ICU admissions rise as NWT moves to 241 active Covid-19 cases
Two more people with Covid-19 have required intensive care in the past day, the NWT government said on Tuesday, as the number of severe cases in the territory gradually increases.
There have been four admissions to intensive care in the territory since Friday last week, more than a third of the total – 11 – since the Covid-19 pandemic began 18 months ago.
Stanton Territorial Hospital, in Yellowknife, only has a handful of intensive care beds (six, up from the regular four, according to an update earlier this month). It’s not clear how many other patients who don’t have Covid-19 are also currently in need of intensive care.
The condition of those in intensive care was not given, nor their vaccination status, though the NWT government says around four in every five of the 27 people hospitalized in the pandemic to date were not fully vaccinated. Having reported its second death from Covid-19 of the pandemic on Monday, the territory recorded no new fatalities on Tuesday.
There remains no confirmed information regarding the second person to pass away from the disease in the NWT, including their age and community.
Meanwhile, the NWT government changed the way it records deaths among its statistics in an apparent effort to avoid identifying the location of the latest death. Previously shown separately, deaths and recoveries now appear as one figure in a column marked “resolved.” This means people getting better and people dying are considered to have had the same outcome when the territory reports figures from each community.

The number of active Covid-19 cases in the NWT rose by 10 to 241 on Tuesday. There are now 141 active cases in Yellowknife, an increase of nine in the past 24 hours (19 new cases and 10 “resolved”).
In Behchokǫ̀, the active caseload increased by four to 51 (seven new cases, three “resolved”).
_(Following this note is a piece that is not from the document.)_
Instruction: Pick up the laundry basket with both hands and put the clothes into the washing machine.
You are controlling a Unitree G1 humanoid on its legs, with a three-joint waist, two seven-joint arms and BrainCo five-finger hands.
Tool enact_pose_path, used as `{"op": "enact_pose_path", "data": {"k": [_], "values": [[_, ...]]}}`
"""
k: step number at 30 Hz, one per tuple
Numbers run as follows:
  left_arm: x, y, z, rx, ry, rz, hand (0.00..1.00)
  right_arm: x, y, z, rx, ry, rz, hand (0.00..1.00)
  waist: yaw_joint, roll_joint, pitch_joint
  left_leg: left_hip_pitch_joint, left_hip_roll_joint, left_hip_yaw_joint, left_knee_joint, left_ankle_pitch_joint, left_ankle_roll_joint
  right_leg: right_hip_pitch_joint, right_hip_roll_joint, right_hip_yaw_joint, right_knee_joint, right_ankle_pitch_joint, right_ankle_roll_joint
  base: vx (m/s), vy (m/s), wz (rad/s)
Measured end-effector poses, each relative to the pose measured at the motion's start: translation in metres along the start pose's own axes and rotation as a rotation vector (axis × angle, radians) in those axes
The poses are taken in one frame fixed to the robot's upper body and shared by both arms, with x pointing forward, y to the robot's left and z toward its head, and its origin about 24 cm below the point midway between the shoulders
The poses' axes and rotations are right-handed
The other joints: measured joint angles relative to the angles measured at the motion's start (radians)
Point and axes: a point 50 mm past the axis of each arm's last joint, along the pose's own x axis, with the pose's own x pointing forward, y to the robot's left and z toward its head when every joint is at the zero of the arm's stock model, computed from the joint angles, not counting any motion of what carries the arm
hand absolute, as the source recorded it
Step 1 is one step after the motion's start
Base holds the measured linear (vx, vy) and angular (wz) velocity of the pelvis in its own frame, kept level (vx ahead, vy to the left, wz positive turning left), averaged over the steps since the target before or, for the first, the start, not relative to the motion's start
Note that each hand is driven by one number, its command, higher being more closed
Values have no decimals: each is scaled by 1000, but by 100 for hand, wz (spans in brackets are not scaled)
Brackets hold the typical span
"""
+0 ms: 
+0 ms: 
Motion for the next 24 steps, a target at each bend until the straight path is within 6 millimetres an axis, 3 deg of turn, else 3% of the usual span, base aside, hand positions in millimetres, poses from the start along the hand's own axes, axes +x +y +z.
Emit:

Whatì moved from 31 to 30 active cases after one person resolved themselves.
One new case was also reported at the Diavik diamond mine.
More: Get full data on the NWT’s Covid-19 dashboard
How public health restrictions will evolve in Yellowknife, Behchoko, and Whati over the coming days remains unclear.
Earlier on Tuesday, a spokesperson for the NWT government’s Covid-19 Secretariat told the CBC there was no update regarding when schools may reopen, nor when gathering restrictions and containment orders might lift.
The spokesperson told the broadcaster an outbreak in Yellowknife among people without homes and shelter support staff had “peaked” and was now at 31 active cases, lower than the previously publicized high of 70 a week ago.